# [Exercise directions]
Reproduce the data below in full and to the letter, images excepted.

# [Recorded data]
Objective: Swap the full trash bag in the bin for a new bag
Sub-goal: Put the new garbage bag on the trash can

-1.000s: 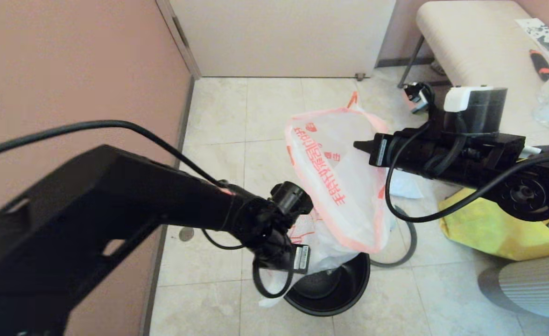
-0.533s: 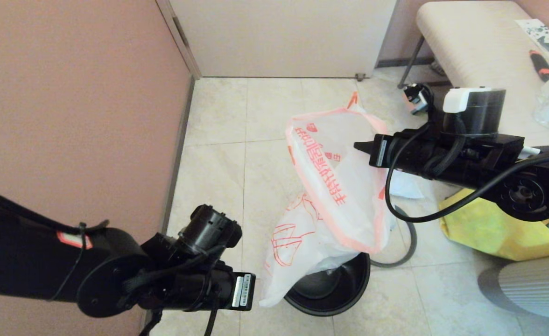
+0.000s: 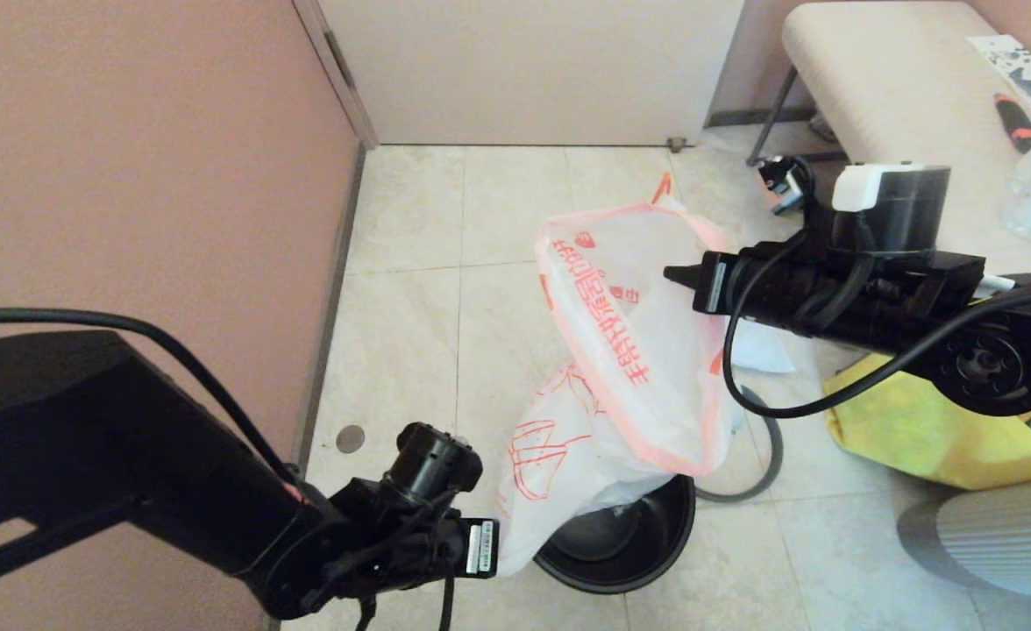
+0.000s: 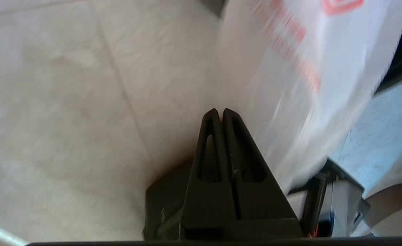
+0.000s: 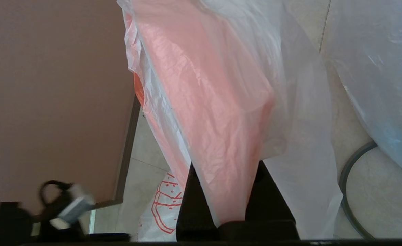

# [Output below]
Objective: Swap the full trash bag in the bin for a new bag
Sub-goal: Put the new garbage bag on the trash can

-1.000s: 
-0.533s: 
+0.000s: 
+0.000s: 
+0.000s: 

With this, the exercise has been completed.